Creative critiques of pharma and healthcare ads and campaigns

Picture this: Photography and pharma advertising

Kevin Stokes flags up three campaigns that provide a perfect union of “mad creative, cool photography, and crazy CGI skills” 

Advertising photography has become inseparable from digital manipulation. 

This statement is by no means meant to diminish the importance of the skills of a professional photographer. I'm simply stating that 99.9 per cent of advertising photography will at some point be manipulated or changed from the original pixels captured by the camera's sensor. 

It's just the nature of the creative business. Every photographer accepts that his or her images will be colour corrected, cropped, composited, CMYK converted, or 'digitally enhanced' in some way. Particularly in the case of more complex visual ideas, photography may only be a small part of a larger digital composition image or computer generated image (CGI). 

As a creative director (and photography enthusiast), I appreciate the subtleties of lighting, composition, exposure, and speed settings—all building blocks of a good photograph. But, sometimes you just can't capture in camera that wacky idea that you have in your head—Wacom pen-wielding digital artist to the rescue! 

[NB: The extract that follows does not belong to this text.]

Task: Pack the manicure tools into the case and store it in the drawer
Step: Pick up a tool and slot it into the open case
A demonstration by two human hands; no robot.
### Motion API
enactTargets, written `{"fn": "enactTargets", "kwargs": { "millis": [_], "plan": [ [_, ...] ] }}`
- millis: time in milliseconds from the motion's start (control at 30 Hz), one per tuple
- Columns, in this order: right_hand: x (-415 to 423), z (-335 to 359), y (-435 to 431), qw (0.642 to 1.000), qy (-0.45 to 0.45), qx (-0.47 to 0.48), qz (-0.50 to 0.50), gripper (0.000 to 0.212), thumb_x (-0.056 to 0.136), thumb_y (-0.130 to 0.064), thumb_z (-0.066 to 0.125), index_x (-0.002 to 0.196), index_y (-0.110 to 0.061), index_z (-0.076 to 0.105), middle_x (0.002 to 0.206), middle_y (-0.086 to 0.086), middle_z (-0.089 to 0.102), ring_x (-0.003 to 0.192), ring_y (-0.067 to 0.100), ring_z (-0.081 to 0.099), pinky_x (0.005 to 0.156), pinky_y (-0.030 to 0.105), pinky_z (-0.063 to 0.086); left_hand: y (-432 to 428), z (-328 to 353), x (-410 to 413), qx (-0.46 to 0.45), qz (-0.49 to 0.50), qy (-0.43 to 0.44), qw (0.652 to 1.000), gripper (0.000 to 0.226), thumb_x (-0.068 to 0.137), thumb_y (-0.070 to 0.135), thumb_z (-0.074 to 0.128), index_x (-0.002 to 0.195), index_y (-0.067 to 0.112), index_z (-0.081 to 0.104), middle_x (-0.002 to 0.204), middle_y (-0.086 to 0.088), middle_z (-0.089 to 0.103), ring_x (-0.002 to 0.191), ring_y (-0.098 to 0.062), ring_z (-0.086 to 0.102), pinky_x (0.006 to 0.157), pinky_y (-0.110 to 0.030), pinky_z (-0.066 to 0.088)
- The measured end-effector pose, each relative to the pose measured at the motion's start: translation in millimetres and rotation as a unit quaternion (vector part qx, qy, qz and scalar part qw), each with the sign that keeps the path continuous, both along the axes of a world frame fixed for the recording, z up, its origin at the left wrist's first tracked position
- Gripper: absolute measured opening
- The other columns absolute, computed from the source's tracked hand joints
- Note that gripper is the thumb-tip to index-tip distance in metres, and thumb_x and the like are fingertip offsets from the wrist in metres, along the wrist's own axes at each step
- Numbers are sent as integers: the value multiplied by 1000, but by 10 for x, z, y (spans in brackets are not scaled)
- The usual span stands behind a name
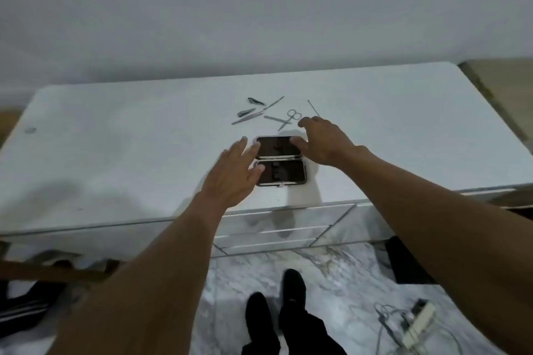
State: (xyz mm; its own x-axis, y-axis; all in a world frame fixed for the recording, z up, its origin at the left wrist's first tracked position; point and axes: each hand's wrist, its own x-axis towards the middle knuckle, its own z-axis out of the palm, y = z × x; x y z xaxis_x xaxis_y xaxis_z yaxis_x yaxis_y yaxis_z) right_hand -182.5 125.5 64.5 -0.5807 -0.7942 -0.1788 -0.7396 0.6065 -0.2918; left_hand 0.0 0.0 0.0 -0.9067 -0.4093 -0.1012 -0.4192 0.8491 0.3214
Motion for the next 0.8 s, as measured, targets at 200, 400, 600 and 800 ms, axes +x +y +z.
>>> {"fn": "enactTargets", "kwargs": {
  "millis": [200,400,600,800],
  "plan": [
    [-152,12,-485,999,-11,1,46,49,97,-37,47,136,-8,45,133,17,53,123,35,51,98,40,42,-67,-177,32,-54,4,49,997,57,99,45,25,146,17,42,149,-19,42,139,-34,38,112,-47,32],
    [-230,-83,-966,994,-16,0,105,43,96,-31,47,133,-9,48,131,14,54,121,33,52,98,42,44,-49,-245,31,-48,27,92,994,51,99,43,36,144,20,45,148,-13,44,138,-28,39,114,-43,28],
    [-236,-216,-1395,987,39,12,155,31,95,-19,45,123,-10,56,122,12,58,116,34,51,93,43,44,-72,-264,21,-34,37,106,993,51,97,43,39,143,22,46,148,-9,45,138,-24,39,116,-36,24],
    [-247,-278,-1635,974,95,34,201,25,94,-16,51,115,-10,62,117,12,58,113,33,51,85,41,43,-72,-234,12,-29,47,107,993,52,96,45,38,142,23,47,148,-9,45,137,-25,40,114,-38,28]
  ]
}}
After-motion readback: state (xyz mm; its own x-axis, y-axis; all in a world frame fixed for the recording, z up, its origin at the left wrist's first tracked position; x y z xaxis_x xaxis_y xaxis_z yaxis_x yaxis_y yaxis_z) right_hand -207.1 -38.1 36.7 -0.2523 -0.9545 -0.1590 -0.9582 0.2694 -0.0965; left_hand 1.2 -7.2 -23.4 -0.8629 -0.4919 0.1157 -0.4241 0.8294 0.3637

You want a saw blade to burst out of the spine of a cancer pain sufferer? No problem. Can you merge human limbs together? Simple enough. Anything you can imagine can be brought to life. 

Armed with the joint skills of a well-chosen and highly gifted photographer and a masterful digital artist, advertising creatives are capable of producing communications that elicit dramatic visceral reactions, tell the brand story in fresh and intriguing ways, and begin to reshape our expectations of what we can do in pharma marketing. 

A word of caution: overuse of these weapons can have the opposite effect as well, producing a confusing, over-busy execution that clouds the communication. 
I have chosen three examples of what I consider to represent the perfect union of mad creative, cool photography, and crazy CGI skills. Enjoy.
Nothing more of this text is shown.